The training phase and the forecast validation require the analysis counterparts based on observed datasets. For all atmospheric variables except precipitation the benchmark analysis that this study uses is the 40-yr ECMWF Re-Analysis (ERA-40) datasets. For precipitation the Climate Prediction Center (CPC) Merged Analysis of Precipitation (CMAP; Xie and Arkin 1997) datasets were used. For SST the Reynolds (Reynolds et al. 2002) datasets were taken as the observed counterpart. These datasets are also horizontally and vertically interpolated to the reference grid of the superensemble.
4. Performance of the superensemble
a. Global oceans climatologies
The first analysis performed on the model data was to analyze seasonal SST climatologies from each member model. It was found that all the models exhibited somewhat comparable skills for their SST prediction. Here, the boreal spring climatology for the months of March–May is illustrated as an example (Fig. 1). The observed climatology based on the satellite-derived SSTs (Reynolds et al. 2002) averaged over the study interval (1989–2001) is shown in the first panel. The models exhibit reasonable simulation of the SST climatology: their RMS errors range between roughly 1° and 2°C, for example, U.K.Met: 0.99°C, ECMWF: 1.07°C, and POAMA-1: 2.18°C. The RMS error of the ensemble mean shown in (Fig. 1o) is 0.82°C whereas that of the superensemble is 0.03°C. This significant improvement is due largely to a correct geographical distribution of SST. As shown between Figs. 1a and 1p, the superensemble could place each SST isotherm almost on top of the observed SST isotherms. This feature appears to significantly enhance SST anomaly forecasts. In comparison, the Max Planck Institute (MPI) model has a reasonable climatology over much of the equatorial belt, but the warm SSTs (>28°C) south of India in the near equatorial belt do not extend over the Bay of Bengal and Arabian Sea as in the observations. Discrepancies of this nature tend to increase the RMS errors to >0.5°C. We have not presented the model climatology for all other seasons, but they were noted to be equally skillful for the superensemble.

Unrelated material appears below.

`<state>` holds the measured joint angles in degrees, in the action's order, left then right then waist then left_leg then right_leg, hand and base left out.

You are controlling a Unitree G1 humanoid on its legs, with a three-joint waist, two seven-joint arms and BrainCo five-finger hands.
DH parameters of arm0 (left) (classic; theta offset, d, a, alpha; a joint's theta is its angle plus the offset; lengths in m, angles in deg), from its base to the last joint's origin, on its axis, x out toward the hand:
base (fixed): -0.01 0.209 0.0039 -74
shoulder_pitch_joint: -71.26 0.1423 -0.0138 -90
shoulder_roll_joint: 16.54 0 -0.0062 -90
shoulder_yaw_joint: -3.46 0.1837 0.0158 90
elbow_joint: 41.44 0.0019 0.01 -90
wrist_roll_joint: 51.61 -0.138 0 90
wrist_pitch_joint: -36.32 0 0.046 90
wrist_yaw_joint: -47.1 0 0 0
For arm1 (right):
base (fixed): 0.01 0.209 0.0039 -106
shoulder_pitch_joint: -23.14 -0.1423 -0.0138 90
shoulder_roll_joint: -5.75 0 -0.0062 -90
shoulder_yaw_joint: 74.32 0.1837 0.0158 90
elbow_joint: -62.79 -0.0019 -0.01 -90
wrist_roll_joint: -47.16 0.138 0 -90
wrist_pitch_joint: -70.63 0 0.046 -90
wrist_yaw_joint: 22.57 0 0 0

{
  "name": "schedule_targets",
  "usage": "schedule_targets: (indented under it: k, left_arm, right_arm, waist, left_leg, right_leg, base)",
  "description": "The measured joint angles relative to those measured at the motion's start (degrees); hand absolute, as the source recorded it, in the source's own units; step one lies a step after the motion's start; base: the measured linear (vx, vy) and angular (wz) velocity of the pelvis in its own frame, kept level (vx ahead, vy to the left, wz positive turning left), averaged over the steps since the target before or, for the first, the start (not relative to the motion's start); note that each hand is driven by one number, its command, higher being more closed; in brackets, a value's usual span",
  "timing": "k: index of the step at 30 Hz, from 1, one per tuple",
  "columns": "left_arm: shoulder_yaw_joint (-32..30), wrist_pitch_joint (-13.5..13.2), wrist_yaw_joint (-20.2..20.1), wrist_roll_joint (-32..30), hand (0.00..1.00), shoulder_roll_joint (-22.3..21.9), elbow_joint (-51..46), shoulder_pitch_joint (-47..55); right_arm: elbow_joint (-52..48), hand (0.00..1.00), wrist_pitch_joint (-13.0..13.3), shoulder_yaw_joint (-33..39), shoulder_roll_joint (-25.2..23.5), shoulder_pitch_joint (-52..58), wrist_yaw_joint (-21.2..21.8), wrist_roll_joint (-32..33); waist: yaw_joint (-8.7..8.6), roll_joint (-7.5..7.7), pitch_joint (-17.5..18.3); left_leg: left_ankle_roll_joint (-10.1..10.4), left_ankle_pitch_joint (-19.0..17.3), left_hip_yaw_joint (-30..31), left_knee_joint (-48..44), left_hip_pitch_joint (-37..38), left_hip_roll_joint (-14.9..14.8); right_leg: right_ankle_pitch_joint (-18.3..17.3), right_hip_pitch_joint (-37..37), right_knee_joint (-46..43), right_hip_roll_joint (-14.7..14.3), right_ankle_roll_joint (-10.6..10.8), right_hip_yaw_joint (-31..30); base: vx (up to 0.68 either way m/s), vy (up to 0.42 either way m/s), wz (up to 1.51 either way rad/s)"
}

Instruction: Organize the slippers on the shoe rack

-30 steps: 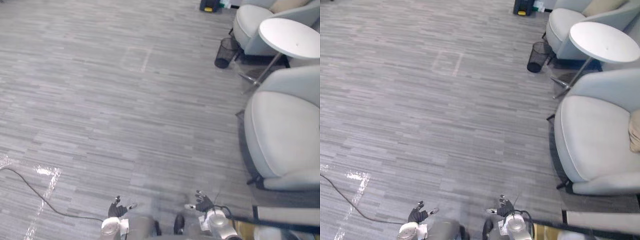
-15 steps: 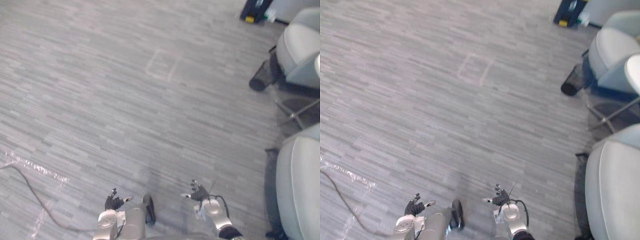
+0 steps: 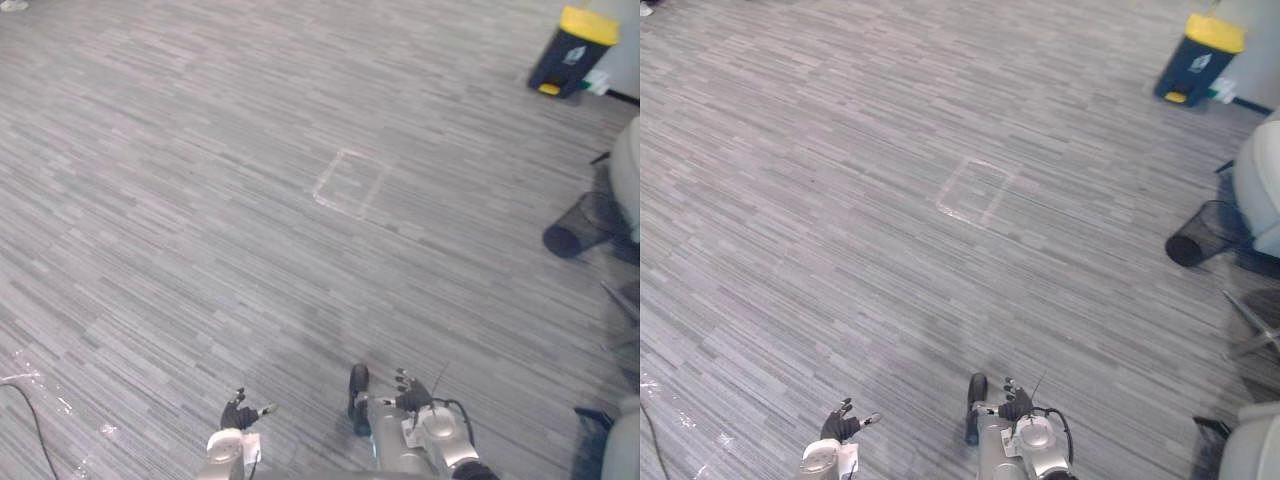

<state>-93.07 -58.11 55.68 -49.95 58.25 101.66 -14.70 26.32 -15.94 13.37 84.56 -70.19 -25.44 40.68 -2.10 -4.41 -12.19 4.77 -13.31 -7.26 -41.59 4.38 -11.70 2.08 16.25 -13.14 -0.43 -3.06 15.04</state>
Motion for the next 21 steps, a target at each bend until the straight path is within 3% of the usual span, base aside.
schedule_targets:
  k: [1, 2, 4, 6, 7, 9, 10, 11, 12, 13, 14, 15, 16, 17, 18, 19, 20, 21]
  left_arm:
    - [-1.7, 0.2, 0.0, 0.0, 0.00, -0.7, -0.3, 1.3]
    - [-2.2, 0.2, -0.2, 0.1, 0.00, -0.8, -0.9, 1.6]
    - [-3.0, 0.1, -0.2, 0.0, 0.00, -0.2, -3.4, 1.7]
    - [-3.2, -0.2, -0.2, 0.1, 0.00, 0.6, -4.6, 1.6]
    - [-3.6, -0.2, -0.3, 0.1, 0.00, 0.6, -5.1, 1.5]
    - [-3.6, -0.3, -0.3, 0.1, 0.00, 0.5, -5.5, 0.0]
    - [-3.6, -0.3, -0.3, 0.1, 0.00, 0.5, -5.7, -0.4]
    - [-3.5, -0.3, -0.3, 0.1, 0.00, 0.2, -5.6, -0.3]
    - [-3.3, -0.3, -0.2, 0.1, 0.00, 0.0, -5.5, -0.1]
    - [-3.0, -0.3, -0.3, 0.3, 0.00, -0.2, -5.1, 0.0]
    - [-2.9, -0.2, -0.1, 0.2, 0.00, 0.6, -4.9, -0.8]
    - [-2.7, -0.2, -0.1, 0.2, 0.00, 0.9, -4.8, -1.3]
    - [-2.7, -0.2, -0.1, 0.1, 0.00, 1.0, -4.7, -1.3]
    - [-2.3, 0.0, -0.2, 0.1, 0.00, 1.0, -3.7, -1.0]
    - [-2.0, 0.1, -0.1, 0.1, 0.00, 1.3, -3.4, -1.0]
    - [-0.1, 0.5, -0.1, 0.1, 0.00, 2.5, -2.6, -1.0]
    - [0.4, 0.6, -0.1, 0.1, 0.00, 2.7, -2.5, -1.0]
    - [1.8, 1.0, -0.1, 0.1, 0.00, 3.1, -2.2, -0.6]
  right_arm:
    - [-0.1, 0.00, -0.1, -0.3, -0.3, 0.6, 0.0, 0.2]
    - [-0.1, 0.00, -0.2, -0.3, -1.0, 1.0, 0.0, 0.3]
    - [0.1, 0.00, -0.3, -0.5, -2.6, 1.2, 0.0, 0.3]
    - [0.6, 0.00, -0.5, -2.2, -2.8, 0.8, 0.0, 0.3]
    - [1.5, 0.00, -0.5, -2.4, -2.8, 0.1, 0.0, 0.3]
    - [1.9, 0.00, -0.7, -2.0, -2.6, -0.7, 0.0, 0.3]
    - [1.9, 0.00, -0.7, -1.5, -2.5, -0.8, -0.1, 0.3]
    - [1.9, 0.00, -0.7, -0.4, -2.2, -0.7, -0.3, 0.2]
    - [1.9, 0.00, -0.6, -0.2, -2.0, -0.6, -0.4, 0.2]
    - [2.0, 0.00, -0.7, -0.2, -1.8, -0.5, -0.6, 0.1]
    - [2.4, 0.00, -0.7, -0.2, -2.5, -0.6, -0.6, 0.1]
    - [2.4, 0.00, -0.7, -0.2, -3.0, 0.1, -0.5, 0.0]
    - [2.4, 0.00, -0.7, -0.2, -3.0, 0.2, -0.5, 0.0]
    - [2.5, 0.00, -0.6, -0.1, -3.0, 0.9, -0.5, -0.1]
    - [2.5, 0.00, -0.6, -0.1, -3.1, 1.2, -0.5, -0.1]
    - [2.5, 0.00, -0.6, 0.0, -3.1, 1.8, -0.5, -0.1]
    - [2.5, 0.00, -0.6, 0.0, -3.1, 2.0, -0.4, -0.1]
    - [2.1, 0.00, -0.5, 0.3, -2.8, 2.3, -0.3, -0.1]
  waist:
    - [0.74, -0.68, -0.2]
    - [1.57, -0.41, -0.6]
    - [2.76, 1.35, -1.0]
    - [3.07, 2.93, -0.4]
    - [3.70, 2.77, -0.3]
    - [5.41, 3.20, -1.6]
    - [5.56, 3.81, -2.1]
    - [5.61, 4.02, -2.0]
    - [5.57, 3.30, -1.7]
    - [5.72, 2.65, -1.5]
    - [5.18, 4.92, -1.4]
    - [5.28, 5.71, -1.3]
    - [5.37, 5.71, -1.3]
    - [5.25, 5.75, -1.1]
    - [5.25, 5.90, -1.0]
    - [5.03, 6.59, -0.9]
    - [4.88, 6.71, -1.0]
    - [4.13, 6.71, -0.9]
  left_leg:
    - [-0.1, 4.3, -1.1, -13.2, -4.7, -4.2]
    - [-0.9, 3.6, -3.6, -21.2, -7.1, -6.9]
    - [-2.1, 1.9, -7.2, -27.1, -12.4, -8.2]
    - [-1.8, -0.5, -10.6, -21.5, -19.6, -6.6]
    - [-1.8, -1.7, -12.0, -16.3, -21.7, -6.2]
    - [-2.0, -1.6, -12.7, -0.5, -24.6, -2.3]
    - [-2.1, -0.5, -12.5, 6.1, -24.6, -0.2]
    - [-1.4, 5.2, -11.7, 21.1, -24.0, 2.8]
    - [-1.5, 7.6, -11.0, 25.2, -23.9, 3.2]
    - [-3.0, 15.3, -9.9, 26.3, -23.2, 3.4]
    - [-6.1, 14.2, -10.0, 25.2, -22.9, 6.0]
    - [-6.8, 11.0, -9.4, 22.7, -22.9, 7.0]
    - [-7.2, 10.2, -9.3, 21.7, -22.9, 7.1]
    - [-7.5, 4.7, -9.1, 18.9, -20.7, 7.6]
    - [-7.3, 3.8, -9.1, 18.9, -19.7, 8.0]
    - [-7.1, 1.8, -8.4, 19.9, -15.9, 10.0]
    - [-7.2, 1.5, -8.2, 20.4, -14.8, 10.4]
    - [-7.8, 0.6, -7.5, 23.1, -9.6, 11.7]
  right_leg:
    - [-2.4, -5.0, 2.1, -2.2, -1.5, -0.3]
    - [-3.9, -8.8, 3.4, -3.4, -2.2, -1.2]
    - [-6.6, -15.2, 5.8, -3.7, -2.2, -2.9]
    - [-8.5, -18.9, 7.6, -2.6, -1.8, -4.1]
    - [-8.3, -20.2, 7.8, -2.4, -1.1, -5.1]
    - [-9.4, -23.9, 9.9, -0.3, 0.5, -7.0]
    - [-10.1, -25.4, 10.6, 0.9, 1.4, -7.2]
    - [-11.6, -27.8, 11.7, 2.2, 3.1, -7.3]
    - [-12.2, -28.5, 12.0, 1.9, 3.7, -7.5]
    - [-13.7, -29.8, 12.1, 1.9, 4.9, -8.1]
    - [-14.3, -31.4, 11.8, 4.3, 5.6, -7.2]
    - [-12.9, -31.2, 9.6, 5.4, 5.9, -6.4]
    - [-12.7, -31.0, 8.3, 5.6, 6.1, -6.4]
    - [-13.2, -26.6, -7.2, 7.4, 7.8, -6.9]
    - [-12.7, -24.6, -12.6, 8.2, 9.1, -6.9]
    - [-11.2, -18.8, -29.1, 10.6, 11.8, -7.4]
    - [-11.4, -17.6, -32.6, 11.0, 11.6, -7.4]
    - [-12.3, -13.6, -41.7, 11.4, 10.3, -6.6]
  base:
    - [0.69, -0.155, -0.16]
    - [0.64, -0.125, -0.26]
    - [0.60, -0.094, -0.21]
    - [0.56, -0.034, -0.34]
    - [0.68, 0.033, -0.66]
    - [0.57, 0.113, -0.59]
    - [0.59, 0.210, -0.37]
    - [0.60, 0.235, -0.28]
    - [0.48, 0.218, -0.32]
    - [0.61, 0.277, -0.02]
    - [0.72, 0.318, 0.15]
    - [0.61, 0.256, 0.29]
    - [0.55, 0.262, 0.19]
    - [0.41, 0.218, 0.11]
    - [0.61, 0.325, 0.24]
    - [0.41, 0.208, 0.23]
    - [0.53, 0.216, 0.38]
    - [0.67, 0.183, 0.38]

b. Seasonal forecast skill
Here we compare SST seasonal forecast skills according to the so-called false alarm ratio (FAR; see Table 2 for a definition). This measure indicates the reliability of the model in computing extreme events, with small values of FAR indicating high reliability. The results for seasonal forecasts covering the months March–May for the years 1989 to 2001 are illustrated in Fig. 2. The thin vertical barbs show the FAR of the 13 member models, for the bias removed ensemble mean, and for the multimodel superensemble. Overall, the superensemble outperforms all the models and the bias-removed ensemble mean (BREM) for nearly all values of the anomaly thresholds. The exception occurs for SST anomalies very close to zero (i.e., <0 and >0), where the consequences of issuing a false alarm forecast are minimal. For the important cases of large anomalies >|0.3|°C, the superensemble generally issues a more reliable product.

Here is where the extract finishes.